Segment Open

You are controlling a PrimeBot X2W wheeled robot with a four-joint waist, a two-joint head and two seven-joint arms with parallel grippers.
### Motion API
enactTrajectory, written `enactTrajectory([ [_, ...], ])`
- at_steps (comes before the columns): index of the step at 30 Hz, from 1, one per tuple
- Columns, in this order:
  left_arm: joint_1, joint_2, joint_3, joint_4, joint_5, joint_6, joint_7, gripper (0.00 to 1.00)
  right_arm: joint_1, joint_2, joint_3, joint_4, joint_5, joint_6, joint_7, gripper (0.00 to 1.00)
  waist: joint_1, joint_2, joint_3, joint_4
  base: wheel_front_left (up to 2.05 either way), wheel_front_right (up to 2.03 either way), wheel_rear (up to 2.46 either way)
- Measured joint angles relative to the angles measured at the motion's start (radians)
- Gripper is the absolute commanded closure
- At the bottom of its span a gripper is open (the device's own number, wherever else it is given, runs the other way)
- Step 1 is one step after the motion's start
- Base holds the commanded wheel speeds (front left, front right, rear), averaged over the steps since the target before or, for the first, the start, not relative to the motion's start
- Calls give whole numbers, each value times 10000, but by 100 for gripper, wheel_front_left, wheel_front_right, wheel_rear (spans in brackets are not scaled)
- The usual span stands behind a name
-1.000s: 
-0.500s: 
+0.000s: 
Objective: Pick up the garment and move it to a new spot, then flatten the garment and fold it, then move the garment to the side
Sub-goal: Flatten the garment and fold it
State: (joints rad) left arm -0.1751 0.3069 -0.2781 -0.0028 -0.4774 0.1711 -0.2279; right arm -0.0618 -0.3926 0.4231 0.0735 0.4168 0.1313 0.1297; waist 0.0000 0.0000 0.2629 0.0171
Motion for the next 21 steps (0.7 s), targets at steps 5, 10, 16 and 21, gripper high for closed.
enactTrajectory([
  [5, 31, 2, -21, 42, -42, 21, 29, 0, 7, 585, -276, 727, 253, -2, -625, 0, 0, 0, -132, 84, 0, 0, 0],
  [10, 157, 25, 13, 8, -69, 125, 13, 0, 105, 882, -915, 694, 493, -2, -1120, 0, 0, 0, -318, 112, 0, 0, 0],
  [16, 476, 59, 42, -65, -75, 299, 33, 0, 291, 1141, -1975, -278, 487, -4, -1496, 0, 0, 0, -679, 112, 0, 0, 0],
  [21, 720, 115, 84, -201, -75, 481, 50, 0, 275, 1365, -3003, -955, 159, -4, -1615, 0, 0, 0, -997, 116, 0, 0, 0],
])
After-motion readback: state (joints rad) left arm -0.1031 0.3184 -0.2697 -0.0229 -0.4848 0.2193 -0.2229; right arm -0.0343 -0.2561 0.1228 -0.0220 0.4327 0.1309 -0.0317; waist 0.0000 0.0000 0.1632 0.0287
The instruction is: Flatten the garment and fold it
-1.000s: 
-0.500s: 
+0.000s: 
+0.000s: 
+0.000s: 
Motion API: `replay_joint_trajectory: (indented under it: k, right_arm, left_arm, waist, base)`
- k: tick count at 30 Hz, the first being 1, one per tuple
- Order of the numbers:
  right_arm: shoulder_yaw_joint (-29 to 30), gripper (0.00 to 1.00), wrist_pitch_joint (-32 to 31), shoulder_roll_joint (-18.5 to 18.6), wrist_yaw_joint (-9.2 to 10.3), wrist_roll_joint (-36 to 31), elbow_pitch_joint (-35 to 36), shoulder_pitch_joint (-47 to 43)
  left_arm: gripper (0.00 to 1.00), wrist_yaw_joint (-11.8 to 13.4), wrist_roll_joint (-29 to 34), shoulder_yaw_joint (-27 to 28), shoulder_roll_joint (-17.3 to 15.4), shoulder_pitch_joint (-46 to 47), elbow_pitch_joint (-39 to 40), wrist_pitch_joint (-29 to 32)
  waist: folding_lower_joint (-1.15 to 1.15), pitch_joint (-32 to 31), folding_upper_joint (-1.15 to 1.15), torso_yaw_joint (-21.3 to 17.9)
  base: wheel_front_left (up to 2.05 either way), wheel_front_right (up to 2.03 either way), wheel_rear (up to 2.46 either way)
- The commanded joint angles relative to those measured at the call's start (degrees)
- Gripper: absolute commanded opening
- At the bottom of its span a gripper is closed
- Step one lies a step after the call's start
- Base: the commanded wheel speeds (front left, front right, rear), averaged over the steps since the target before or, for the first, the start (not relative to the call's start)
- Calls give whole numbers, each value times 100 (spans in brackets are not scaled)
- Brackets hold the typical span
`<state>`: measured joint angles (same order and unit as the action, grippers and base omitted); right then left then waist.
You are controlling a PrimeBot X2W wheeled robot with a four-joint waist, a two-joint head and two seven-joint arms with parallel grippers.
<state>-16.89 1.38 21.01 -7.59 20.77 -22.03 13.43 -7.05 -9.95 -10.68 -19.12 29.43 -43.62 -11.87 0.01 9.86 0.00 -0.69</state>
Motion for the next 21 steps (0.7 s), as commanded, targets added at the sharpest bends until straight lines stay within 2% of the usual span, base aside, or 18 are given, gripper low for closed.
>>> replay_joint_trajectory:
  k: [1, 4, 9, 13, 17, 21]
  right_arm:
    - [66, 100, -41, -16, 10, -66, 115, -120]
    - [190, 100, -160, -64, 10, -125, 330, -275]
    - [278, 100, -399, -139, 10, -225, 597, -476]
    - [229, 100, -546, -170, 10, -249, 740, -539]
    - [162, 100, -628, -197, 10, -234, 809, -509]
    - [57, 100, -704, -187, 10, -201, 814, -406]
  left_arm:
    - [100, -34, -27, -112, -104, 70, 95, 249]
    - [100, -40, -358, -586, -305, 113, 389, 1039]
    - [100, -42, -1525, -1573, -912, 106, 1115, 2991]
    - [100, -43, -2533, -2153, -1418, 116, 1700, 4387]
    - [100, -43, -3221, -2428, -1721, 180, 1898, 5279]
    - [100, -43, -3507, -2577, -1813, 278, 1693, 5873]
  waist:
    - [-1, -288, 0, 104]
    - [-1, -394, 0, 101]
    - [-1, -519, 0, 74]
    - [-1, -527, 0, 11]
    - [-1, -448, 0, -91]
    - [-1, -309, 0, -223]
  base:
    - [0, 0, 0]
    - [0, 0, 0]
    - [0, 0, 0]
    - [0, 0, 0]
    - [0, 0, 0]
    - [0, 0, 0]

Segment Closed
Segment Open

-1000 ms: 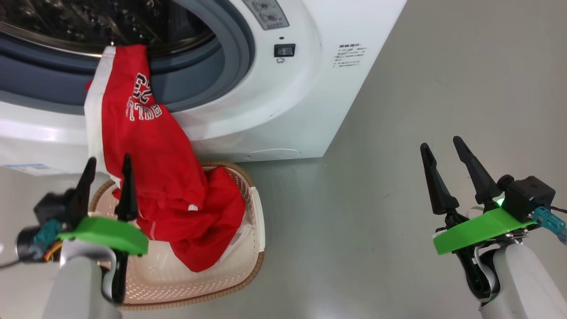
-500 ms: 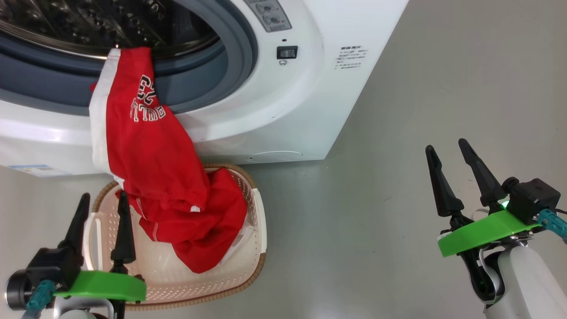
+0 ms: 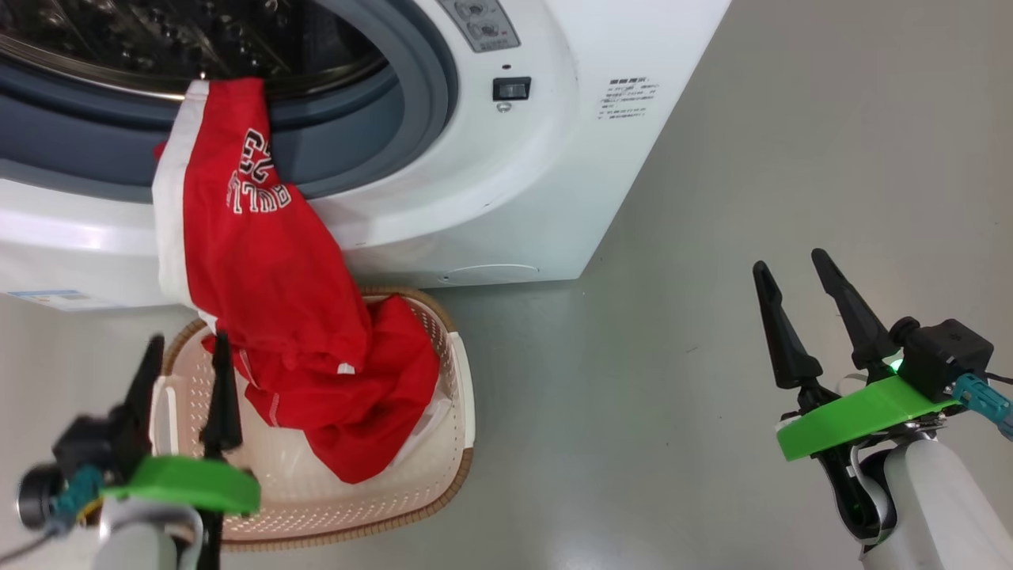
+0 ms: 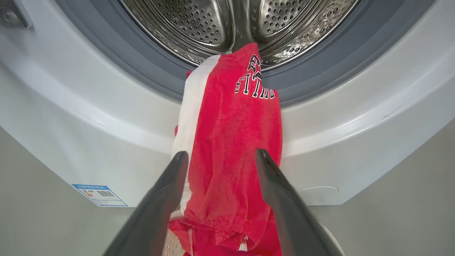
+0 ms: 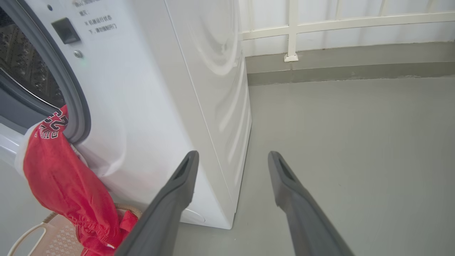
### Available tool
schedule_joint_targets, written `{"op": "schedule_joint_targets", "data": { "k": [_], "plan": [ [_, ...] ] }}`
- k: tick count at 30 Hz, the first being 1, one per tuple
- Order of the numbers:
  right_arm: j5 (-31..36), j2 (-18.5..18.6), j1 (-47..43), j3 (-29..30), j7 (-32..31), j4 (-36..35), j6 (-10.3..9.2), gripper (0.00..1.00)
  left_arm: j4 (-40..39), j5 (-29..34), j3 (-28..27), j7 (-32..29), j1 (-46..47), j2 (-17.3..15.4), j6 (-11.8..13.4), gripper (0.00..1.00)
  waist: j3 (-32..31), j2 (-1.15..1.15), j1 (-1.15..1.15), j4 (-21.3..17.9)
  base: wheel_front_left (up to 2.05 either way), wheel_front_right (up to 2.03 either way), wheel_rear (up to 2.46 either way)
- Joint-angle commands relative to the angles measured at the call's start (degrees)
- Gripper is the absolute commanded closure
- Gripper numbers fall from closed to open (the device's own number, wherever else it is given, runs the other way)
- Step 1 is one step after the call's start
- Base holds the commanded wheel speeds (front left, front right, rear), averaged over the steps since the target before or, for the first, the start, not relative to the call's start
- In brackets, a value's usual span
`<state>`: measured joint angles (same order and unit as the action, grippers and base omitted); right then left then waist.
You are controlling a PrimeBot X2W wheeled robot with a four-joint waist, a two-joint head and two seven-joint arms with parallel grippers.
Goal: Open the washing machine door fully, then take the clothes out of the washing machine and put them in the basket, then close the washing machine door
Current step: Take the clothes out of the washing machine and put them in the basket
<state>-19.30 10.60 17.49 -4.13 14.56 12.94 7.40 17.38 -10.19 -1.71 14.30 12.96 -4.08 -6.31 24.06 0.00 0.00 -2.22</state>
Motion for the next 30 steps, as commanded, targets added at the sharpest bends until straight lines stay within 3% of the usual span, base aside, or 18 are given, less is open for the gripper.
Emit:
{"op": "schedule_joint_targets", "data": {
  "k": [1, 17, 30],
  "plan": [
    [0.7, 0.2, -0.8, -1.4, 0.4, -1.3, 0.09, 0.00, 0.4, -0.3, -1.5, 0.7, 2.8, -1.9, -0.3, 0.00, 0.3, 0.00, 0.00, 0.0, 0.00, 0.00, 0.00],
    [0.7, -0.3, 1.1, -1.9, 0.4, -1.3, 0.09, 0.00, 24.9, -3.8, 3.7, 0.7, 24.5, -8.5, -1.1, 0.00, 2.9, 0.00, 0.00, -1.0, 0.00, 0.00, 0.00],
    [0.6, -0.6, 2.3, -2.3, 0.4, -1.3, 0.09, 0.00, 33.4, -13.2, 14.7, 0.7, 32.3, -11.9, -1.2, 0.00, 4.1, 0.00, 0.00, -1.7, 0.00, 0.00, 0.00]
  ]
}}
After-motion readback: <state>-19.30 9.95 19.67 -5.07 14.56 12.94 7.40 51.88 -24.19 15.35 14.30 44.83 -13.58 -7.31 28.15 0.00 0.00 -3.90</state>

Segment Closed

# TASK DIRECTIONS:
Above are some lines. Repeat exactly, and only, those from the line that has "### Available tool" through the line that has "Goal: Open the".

# OUTPUT:
### Available tool
schedule_joint_targets, written `{"op": "schedule_joint_targets", "data": { "k": [_], "plan": [ [_, ...] ] }}`
- k: tick count at 30 Hz, the first being 1, one per tuple
- Order of the numbers:
  right_arm: j5 (-31..36), j2 (-18.5..18.6), j1 (-47..43), j3 (-29..30), j7 (-32..31), j4 (-36..35), j6 (-10.3..9.2), gripper (0.00..1.00)
  left_arm: j4 (-40..39), j5 (-29..34), j3 (-28..27), j7 (-32..29), j1 (-46..47), j2 (-17.3..15.4), j6 (-11.8..13.4), gripper (0.00..1.00)
  waist: j3 (-32..31), j2 (-1.15..1.15), j1 (-1.15..1.15), j4 (-21.3..17.9)
  base: wheel_front_left (up to 2.05 either way), wheel_front_right (up to 2.03 either way), wheel_rear (up to 2.46 either way)
- Joint-angle commands relative to the angles measured at the call's start (degrees)
- Gripper is the absolute commanded closure
- Gripper numbers fall from closed to open (the device's own number, wherever else it is given, runs the other way)
- Step 1 is one step after the call's start
- Base holds the commanded wheel speeds (front left, front right, rear), averaged over the steps since the target before or, for the first, the start, not relative to the call's start
- In brackets, a value's usual span
`<state>`: measured joint angles (same order and unit as the action, grippers and base omitted); right then left then waist.
You are controlling a PrimeBot X2W wheeled robot with a four-joint waist, a two-joint head and two seven-joint arms with parallel grippers.
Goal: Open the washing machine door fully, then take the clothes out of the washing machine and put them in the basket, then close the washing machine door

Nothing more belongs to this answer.